Instructions to follow — An exact copy of every entry is needed, without any of the pictures.

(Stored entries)
________

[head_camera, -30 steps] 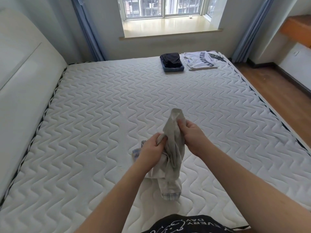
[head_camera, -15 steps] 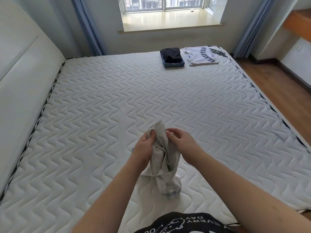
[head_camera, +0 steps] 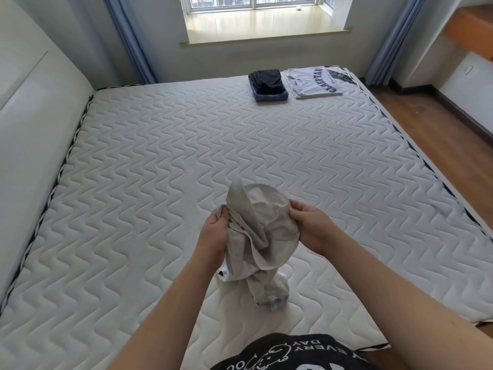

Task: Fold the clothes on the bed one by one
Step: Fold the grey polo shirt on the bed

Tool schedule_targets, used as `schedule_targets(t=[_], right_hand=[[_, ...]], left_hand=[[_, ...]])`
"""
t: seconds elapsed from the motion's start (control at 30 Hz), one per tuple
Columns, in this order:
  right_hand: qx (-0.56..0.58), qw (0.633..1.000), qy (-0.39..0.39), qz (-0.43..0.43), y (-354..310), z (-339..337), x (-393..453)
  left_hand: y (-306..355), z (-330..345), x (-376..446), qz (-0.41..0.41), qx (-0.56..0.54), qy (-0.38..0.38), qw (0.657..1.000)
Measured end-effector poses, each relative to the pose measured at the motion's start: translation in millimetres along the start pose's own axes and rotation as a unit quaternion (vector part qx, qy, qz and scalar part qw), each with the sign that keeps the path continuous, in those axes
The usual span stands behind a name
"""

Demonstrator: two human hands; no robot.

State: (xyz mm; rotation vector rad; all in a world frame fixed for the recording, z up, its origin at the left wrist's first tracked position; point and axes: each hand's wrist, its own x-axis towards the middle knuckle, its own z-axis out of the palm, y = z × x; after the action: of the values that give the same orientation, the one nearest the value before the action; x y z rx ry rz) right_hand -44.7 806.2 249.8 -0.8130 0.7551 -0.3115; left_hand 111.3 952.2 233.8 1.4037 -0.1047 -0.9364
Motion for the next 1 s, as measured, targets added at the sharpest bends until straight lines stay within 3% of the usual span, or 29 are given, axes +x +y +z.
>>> schedule_targets(t=[0.37,0.53,0.63,0.8,1.0], right_hand=[[0.032,0.999,-0.014,0.005,-0.4,-16.5,-4.0],[-0.044,0.998,0.047,0.008,14.2,-20.9,-2.4],[-0.146,0.988,0.051,0.012,26.4,-25.9,-3.0],[-0.295,0.948,0.063,0.099,43.6,-36.9,-9.6],[-0.265,0.95,0.163,-0.03,50.1,-36.0,-19.2]], left_hand=[[0.8,8.3,-1.3,-0.02,-0.064,-0.018,0.998],[3.5,16.9,-9.5,-0.03,-0.135,-0.04,0.99],[5.3,20.3,-11.3,-0.029,-0.163,-0.04,0.985],[4.5,18.4,-8.5,-0.031,-0.172,-0.027,0.984],[-1.6,10.9,-9.5,-0.041,-0.179,-0.045,0.982]])
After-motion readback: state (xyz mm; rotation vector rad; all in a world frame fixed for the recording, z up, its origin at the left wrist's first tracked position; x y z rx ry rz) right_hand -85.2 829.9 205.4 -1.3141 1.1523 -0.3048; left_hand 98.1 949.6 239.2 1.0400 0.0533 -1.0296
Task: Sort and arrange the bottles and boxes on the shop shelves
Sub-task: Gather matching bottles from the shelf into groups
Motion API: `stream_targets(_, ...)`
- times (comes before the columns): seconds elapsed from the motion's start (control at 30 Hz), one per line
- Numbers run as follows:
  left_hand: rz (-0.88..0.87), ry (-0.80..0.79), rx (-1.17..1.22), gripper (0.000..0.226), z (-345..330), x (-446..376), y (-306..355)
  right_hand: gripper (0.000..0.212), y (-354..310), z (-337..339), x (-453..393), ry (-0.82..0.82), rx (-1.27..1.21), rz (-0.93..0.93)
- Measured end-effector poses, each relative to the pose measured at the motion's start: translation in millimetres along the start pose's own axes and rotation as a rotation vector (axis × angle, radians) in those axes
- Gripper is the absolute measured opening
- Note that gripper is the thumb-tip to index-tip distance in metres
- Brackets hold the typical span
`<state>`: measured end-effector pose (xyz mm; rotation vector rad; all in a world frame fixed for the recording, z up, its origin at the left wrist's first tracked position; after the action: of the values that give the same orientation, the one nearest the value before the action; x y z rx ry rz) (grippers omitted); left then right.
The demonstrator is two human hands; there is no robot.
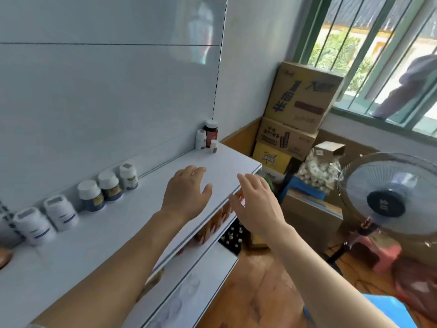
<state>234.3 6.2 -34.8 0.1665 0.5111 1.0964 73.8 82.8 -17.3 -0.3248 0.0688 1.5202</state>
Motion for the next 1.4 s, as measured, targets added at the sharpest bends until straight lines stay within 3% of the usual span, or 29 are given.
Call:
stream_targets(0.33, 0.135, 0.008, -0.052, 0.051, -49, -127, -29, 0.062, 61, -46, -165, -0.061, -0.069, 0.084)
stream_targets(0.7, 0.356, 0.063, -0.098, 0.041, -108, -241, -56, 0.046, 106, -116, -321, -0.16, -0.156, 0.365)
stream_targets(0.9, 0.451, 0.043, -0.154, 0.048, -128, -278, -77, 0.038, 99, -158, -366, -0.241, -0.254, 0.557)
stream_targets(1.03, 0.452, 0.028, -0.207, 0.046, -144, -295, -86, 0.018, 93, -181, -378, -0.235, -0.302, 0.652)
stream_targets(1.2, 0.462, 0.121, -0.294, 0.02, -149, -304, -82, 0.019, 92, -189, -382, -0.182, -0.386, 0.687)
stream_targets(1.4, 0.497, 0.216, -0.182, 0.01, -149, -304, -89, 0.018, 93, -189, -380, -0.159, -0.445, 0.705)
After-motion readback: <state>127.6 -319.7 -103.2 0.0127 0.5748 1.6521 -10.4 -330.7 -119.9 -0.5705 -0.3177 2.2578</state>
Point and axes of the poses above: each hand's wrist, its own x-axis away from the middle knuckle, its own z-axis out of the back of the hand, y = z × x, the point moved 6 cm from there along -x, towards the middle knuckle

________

Task answer —
[head_camera, -30 steps] 
[head_camera, -15 steps] 
[head_camera, +0 steps] 

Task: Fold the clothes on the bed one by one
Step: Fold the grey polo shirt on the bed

Tool schedule_targets, used as `schedule_targets(t=[_], right_hand=[[_, ...]], left_hand=[[_, ...]])`
"""
t: seconds elapsed from the motion's start (control at 30 Hz), one per tuple
Columns, in this order:
  right_hand: qx (-0.56..0.58), qw (0.633..1.000), qy (-0.39..0.39), qz (-0.43..0.43), y (-354..310), z (-339..337), x (-393..453)
  left_hand: y (-306..355), z (-330..345), x (-376..446), qz (-0.41..0.41), qx (-0.56..0.54), qy (-0.38..0.38), qw (0.657..1.000)
Measured end-effector poses, each relative to the pose measured at the motion's start: translation in millimetres along the start pose's own axes and rotation as a unit quaternion (vector part qx, qy, qz and scalar part qw), each with the sign that keeps the path continuous, in those axes
The usual span stands behind a name
"""

Demonstrator: two human hands; no robot.

State: (xyz mm; rotation vector rad; all in a world frame fixed for the recording, z up, its origin at the left wrist's first tracked position; point and axes: each hand's wrist, its own x-axis towards the middle knuckle, its own z-axis out of the palm, y = z × x; after the action: of the values that give the same orientation, the one nearest the value before the action; x y z rx ry rz) right_hand -44.7 806.2 249.8 -0.8130 0.7551 -0.3115; left_hand 111.3 952.2 233.8 1.4037 -0.1047 -0.9364
Motion for the next 1 s, as measured, targets added at the sharpest bends until straight lines stay within 3% of the usual span, or 29 are given, axes +x +y +z.
>>> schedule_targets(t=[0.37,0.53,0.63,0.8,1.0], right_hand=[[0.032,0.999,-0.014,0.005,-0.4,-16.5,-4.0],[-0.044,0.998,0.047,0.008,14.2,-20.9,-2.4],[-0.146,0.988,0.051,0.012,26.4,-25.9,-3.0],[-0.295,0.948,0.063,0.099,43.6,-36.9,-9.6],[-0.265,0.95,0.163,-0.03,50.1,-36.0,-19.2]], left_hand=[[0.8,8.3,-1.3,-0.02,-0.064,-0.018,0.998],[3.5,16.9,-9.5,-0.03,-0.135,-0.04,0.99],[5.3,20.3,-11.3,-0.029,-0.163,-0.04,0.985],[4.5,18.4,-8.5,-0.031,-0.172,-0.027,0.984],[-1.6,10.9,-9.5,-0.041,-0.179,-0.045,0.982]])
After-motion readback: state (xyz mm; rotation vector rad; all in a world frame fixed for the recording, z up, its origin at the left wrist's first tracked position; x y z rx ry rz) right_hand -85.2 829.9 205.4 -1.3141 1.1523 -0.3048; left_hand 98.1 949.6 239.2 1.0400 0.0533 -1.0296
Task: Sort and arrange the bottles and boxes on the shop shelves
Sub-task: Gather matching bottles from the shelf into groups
Motion API: `stream_targets(_, ...)`
- times (comes before the columns): seconds elapsed from the motion's start (control at 30 Hz), one per line
- Numbers run as follows:
  left_hand: rz (-0.88..0.87), ry (-0.80..0.79), rx (-1.17..1.22), gripper (0.000..0.226), z (-345..330), x (-446..376), y (-306..355)
  right_hand: gripper (0.000..0.212), y (-354..310), z (-337..339), x (-453..393), ry (-0.82..0.82), rx (-1.27..1.21), rz (-0.93..0.93)
- Measured end-effector poses, each relative to the pose measured at the motion's start: translation in millimetres along the start pose's own axes and rotation as a rotation vector (axis × angle, radians) in those axes
- Gripper is the absolute measured opening
- Note that gripper is the thumb-tip to index-tip distance in metres
- Brackets hold the typical span
`<state>`: measured end-effector pose (xyz mm; rotation vector rad; all in a world frame fixed for the recording, z up, its origin at the left wrist's first tracked position; after the action: of the values that give the same orientation, the one nearest the value before the action; x y z rx ry rz) (grippers omitted); left then right.
The demonstrator is two human hands; there is no robot.
<state>234.3 6.2 -34.8 0.1665 0.5111 1.0964 73.8 82.8 -17.3 -0.3248 0.0688 1.5202</state>
Motion for the next 1.4 s, as measured, targets added at the sharpest bends until straight lines stay within 3% of the usual span, or 29 are given.
Call:
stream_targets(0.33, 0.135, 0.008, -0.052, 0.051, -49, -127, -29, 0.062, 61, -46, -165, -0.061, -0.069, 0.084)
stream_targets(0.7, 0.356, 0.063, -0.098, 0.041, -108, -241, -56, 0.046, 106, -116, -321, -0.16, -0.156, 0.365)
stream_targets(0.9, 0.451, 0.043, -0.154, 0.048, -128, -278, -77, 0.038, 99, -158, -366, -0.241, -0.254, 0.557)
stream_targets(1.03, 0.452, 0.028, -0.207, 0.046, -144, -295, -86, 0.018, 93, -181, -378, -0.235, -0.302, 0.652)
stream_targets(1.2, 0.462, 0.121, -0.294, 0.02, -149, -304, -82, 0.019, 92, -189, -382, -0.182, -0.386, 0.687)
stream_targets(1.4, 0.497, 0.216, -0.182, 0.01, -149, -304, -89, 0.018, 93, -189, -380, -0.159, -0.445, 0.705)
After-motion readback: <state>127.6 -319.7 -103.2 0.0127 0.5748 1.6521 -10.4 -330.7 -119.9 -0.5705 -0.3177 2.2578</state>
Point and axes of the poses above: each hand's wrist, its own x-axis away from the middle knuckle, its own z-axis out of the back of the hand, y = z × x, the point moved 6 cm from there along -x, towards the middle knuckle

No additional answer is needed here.